Any Pitt tight end who grew up west of Delmont and wears No. 86 is going to draw some natural comparisons, and those have certainly come for Sear. JP Holtz was the mold for the tough tight end whose every step forward was a step toward knocking someone out, whether it was in the process of blocking or catching passes.

“I get the comparisons all the time,” Sear said. “Coach Salem always gives me JP Holtz comparisons and makes me watch JP Holtz’s film and says, ‘This is what you can do, this is what you should do.’”
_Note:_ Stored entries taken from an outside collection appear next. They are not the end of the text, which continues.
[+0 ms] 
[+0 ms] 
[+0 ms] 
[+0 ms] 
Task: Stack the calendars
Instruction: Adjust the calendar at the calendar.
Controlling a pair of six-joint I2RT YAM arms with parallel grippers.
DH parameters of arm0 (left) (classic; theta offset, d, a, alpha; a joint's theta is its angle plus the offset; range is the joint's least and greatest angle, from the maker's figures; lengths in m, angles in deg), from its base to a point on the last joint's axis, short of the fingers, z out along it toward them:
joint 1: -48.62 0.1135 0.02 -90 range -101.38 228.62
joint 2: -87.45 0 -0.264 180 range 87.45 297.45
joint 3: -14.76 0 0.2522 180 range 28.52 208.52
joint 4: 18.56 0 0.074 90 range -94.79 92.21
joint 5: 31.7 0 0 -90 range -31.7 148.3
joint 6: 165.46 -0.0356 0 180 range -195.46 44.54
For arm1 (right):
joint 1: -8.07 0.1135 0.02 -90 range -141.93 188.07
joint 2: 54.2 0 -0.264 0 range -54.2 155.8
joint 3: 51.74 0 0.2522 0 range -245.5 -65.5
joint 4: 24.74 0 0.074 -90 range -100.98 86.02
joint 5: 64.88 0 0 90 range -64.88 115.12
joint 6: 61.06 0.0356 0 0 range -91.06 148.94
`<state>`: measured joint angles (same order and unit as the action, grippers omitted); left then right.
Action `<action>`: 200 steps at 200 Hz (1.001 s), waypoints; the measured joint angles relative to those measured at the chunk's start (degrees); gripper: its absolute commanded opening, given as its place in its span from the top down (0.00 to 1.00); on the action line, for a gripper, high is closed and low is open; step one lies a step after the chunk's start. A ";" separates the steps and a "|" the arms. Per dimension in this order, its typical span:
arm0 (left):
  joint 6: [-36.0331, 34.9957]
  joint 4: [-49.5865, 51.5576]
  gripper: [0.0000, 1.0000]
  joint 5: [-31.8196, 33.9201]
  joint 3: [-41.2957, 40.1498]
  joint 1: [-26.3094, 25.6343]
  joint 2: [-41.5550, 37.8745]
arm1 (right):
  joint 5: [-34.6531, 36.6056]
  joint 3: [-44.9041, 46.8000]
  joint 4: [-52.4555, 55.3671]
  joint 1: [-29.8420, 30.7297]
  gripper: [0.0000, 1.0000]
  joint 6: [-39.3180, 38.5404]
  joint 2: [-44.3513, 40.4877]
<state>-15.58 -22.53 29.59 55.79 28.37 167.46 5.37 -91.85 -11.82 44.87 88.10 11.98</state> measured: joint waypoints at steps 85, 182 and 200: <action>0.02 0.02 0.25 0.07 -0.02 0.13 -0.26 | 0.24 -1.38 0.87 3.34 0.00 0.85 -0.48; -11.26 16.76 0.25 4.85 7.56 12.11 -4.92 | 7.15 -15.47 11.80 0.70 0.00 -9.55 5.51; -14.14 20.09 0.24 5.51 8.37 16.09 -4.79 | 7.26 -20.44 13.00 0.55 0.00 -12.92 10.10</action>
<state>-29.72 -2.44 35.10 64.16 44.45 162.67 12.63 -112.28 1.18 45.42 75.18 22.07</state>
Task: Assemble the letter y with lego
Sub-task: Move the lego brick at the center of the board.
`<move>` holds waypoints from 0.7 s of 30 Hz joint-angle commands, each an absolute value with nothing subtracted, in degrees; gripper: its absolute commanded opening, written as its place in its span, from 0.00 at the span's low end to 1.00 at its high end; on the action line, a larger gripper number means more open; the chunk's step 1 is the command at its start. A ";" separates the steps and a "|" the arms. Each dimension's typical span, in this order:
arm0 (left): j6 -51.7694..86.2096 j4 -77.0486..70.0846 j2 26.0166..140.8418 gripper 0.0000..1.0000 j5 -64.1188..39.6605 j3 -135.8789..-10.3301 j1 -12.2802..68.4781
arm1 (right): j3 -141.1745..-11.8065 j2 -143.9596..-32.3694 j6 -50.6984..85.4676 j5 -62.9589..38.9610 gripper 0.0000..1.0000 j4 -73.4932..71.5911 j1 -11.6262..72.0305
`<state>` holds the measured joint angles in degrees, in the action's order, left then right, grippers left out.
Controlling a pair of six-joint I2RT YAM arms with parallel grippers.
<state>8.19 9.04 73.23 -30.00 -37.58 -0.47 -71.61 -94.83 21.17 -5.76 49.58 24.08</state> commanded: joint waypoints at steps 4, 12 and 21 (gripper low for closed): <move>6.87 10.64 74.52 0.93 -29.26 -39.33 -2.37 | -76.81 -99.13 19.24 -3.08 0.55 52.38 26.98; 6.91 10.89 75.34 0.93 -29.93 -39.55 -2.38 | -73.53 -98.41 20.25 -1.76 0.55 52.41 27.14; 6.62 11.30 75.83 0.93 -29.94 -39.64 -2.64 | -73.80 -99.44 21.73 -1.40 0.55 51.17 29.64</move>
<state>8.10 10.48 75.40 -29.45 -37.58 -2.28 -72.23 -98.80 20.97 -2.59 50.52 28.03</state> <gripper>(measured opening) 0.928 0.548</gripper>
What Sear should do this season is catch more passes and be more involved with the offense. That goes for the tight end position as a whole; last season the tight ends caught 34 passes 292 yards and one touchdown (plus backup long-snapper/tight end Nate Bossory’s 15-yard score on a trick pass from punter Ryan Winslow).

In 2018, Sear will be counted on to improve that number. He is the elder statesman of the group after redshirt junior Chris Clark left the team for personal reasons early in spring camp; plus, he’ll be working in multiple roles, which should get him more involved in the offense.

“He is a dual player for us,” Salem said. “He’s both that fullback in the backfield and that tight end on the edge. He’s fast enough to be out on the edges and play in the slots.”

“I’ve always been a jack-of-all-trades, especially in this group. Charles is definitely the guy you want in a two-minute and Grant is the guy you want grinding the holes and I’ve always just been the guy who can do both, just like [grad transfer tight end Matt Flanagan] was last year.”

So Sear, the 255-pound “small one,” the sophomore veteran of the tight ends, will look to do like his fellow 2017 recruit, quarterback Kenny Pickett, and build off the season finale against Miami. Pickett had his breakout performance that day at Heinz Field, and expectations for him are high as a result.

In Sear’s view, the same goes for him.

“That was probably one of my best games, blocking-wise. I got to see that the best of the best aren’t that much better. I mean, I truly don’t think that they’re better than we are; myself, I think we can compete with anybody.”